La apariencia de las cosas que obtenemos a través de nuestros sentidos físicos y los aparatos
que son una extensión de los mismos, no nos dan una visión real de las cosas. Un ejemplo de
ello lo tenemos en la aparente salida y puesta del sol, cuando en realidad se debe a
la rotación de la tierra. Otro es la ausencia de las estrellas en el cielo diurno, cuando
en realidad están presente, y otro en la irreal solidez de los objetos y los cuerpos que
nos rodean. Estas revelaciones científicas nos muestran que lo que percibimos como realidad
es un velo puesto ante nuestros ojos. Para la ciencia moderna, la visión de la materia está
cercana a suponer que está formada de pensamiento puro, como un producto de nuestra mente.
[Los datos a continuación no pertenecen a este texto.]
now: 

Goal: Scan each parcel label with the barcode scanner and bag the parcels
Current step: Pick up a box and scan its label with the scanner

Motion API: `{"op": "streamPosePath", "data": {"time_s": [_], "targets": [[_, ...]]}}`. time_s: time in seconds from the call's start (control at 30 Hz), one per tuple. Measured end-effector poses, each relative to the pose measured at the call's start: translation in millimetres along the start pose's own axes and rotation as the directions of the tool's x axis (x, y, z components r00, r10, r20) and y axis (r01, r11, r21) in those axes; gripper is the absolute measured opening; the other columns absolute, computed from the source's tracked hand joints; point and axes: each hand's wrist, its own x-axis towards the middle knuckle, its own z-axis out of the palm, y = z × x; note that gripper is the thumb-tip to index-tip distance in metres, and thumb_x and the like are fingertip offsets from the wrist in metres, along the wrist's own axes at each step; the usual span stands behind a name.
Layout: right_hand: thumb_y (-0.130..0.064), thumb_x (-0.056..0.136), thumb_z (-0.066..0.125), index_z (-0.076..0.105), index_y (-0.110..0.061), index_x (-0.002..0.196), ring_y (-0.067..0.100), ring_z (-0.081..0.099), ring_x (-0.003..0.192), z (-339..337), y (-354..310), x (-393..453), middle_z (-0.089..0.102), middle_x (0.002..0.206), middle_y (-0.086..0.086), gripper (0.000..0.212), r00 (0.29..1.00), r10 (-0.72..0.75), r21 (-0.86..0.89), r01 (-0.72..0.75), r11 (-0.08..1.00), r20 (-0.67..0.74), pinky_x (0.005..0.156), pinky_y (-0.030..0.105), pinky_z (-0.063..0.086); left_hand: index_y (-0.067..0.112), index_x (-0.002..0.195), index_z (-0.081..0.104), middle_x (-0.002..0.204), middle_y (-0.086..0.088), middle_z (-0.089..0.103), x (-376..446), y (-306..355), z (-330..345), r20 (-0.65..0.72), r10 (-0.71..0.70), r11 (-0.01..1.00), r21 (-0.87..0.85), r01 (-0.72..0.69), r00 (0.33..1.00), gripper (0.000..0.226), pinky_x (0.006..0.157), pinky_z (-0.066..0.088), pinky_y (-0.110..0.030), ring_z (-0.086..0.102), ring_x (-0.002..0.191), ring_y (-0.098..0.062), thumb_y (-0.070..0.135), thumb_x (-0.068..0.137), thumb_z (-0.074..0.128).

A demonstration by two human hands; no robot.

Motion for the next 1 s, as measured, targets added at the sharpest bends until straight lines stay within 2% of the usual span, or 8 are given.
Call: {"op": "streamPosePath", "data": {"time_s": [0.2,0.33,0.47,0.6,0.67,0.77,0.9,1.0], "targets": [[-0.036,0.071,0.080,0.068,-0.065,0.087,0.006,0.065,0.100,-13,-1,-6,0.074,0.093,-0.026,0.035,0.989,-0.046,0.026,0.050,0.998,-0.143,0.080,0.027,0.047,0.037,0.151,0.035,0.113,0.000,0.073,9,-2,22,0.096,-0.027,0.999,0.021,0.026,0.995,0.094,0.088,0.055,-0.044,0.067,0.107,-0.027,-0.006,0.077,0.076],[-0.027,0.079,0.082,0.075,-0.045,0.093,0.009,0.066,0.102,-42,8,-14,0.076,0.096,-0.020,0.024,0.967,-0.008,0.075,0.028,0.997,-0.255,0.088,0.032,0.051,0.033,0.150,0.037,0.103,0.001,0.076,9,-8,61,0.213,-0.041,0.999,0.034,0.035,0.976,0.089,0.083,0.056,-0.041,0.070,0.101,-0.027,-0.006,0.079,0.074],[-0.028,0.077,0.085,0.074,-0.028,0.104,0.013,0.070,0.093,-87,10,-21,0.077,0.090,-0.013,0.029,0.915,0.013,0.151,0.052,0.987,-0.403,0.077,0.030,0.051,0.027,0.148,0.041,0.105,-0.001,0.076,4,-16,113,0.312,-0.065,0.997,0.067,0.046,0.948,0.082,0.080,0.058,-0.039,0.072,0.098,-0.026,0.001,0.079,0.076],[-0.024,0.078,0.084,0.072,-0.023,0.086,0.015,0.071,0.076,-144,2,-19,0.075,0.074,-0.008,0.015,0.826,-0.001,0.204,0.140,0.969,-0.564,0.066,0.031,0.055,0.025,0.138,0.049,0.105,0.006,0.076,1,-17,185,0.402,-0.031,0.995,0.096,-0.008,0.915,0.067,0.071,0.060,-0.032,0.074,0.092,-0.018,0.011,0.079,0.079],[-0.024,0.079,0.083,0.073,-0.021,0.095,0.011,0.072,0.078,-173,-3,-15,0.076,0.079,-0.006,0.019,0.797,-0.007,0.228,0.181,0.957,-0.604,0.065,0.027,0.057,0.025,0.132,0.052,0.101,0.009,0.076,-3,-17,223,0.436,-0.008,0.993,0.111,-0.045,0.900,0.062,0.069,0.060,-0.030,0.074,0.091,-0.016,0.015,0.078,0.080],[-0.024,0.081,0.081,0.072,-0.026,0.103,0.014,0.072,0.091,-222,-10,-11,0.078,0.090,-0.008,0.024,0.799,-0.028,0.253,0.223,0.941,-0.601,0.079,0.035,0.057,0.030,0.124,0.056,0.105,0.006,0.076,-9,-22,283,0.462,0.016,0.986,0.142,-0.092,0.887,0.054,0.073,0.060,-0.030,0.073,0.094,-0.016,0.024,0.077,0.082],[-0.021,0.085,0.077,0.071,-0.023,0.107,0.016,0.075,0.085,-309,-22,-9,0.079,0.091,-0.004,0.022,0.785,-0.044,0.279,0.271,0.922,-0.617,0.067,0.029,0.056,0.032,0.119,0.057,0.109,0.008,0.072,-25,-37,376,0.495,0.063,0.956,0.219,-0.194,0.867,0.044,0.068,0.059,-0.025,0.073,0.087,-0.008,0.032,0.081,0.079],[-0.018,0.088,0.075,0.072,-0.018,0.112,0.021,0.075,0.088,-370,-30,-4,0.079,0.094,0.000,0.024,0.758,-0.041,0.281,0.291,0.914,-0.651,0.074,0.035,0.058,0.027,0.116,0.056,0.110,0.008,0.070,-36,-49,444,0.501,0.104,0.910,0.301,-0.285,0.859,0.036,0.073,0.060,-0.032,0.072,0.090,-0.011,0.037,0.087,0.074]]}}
En todas las escuelas filosóficas de la antigüedad todo esto se tenía muy presente, pero al
mismo tiempo suponían la existencia de un orden más elevado, por encima de las apariencias
y de los convencionalismos. Para acceder a este orden superior, trataban de adiestrar la
mente del hombre y acelerar sus procesos evolutivos. Entendían la Filosofía, no como una
simple acumulación de datos, sino como un camino hacia lo real. El mito era uno de esos caminos.
En nuestra vida cotidiana empleamos a menudo expresiones con un significado concreto, sin
pararnos a pensar en su lejana procedencia ni en su sentido originario. Probablemente, sin
ser conscientes de ello, usamos unos nombres que la imaginación de un pueblo creó hace muchos
años para designar a sus Dioses y héroes; recurrimos, en suma, a la mitología clásica.
La mitología que Grecia nos dejó presenta un verdadero sistema estructurado que abarca todos
los aspectos de la vida del hombre y de su entorno; de ahí su validez intemporal, el
hecho de que sus posibles interpretaciones y adaptaciones vayan más allá del mito originario.
La palabra mito se utiliza tanto en sentido de ficción o de ilusión como en el sentido
de "tradición sagrada" o "revelación primordial".